The Green Bay Packers (9-4) head to Oakland to take on the Raiders (6-7) in what will be only the teams’ 13th meeting. The Packers lead the all-time series 7-5, including wins in the famous Monday Night Football game following the death of Irv Favre, and of course Super Bowl II. Between 1969 and 1987, the Raiders won every game in this series. They have not beat the Packers since.
Aaron Rodgers and Charles Woodson, two future hall of fame players with Packer credentials, will meet as opponents for the first time on the football field. However, Rodgers recently spoke glowingly of Woodson, crediting Woodson with helping to make him a better quarterback and football player, and acknowledging his leadership in the locker room. More importantly for purposes of the weekend, he also noted that Woodson was playing safety at the highest level this year.
The Green Bay passing attack has been subject to fits and starts this season, and after a strong start against Dallas last week, took a back seat to the Packer running game. In order to turn it around, the Packers will have to deal with a sly veteran who continues to play strong football. However, the Raiders are ranked 28th in the league in passing yards allowed. If ever there was a week to take to the air, this would be it.
As noted, the Packers relied on their running game to beat the Dallas Cowboys a week ago, in Head Coach Mike McCarthy’s first game back calling plays. All told, the Packers ran the ball 44 times for 230 yards. The Raiders rank 12th in the league in yards allowed per game on the ground, in part because most teams have beat them in the air. They give up 4.2 yards per carry. With Eddie Lacy having gained 100 yards in three of the Packers’ last four games, and James Starks enjoying a run of strong play in relief, it would seem the Packers should be able to move the ball against Oakland in either facet of the game.
Carr and Cooper
Raider fans are feeling good about the teams’ future due to the play of second year quarterback Derek Carr and rookie wide receiver Amari Cooper. Carr is having a terrific sophomore season, completing 62.2 percent of his passes for 3313 yards and 28 touchdowns. Carr has thrown just 9 interceptions, and his rating is a strong 96.5.
Meanwhile, Cooper has amassed 929 yards through 13 games. He is getting very little talk for offensive rookie of the year, with most of the discussion focused on running back Todd Gurley and quarterback Jamies Winston. However, if he finishes the year strong and can approach 1,200 yards, it would be difficult to leave him out of the discussion.
But the Packers have proved hard to pass on, ranked 11th in the league in yards against (3039), 14th in yards per attempt allowed (7.1), 7th in opponent’s quarterback rating (81.5), and 12th in interceptions (12).

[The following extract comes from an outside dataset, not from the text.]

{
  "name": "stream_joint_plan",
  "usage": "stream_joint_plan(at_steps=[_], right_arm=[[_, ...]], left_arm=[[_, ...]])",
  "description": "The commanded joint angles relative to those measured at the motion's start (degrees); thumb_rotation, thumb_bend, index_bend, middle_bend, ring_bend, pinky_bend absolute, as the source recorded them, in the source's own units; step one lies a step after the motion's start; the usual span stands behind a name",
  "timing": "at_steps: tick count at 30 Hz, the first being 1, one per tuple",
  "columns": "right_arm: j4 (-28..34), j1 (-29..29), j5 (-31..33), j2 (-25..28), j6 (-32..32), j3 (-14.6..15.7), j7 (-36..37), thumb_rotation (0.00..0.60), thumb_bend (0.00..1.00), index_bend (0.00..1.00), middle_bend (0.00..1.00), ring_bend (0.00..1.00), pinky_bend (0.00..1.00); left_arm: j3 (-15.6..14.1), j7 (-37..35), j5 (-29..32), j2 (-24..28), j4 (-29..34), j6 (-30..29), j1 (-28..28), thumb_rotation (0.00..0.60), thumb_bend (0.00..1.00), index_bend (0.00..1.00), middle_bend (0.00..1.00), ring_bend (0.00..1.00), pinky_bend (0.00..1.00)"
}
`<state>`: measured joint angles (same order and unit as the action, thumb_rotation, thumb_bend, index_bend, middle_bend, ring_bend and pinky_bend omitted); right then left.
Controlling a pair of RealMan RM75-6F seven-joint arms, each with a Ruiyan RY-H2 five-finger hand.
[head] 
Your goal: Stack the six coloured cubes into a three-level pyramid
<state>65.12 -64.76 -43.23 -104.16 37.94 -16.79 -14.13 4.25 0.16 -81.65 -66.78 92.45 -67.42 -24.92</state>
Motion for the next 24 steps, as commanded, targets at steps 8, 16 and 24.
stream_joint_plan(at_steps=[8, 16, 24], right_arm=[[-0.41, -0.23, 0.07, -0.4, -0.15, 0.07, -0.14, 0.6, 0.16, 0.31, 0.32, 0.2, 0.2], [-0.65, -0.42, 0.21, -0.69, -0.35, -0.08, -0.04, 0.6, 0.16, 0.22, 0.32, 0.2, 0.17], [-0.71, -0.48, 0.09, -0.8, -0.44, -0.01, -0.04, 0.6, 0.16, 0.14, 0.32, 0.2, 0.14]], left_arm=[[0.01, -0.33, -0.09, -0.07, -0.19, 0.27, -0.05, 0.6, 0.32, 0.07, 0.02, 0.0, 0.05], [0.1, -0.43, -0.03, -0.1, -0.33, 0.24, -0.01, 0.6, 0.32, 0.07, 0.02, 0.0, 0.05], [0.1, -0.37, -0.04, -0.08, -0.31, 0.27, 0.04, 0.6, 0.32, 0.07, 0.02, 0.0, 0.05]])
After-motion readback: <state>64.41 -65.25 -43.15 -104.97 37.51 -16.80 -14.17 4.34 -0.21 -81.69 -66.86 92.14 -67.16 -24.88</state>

For the Raiders to win this game, they will need to accomplish what, frankly, a few teams have been able to do: exploit Dom Capers’ defense in the air and gouge the Packers for yards. As has been seen in this and previous seasons, it is possible to do so with strong quarterback play, and indeed Capers’ defenses have a knack for giving up 500 yard passing games to quality opponents. Is Carr ready to make that sort of impact on a game? It may well be that the answer to that question determines the outcome.
Predicting Packer games this season is not an easy task. The team has been inconsistent and the offense subject to long periods of low productivity. However, the Packers played better (if not great) on offense following McCarthy’s decision to take the reins, and are playing to stay in the race for a first-round playoff bye and the lead in the NFC North. They should be motivated to get past Oakland, and for the first time since October appear to have a little momentum. This game could go either way, but I see a Packer victory. Green Bay 24, Oakland 20.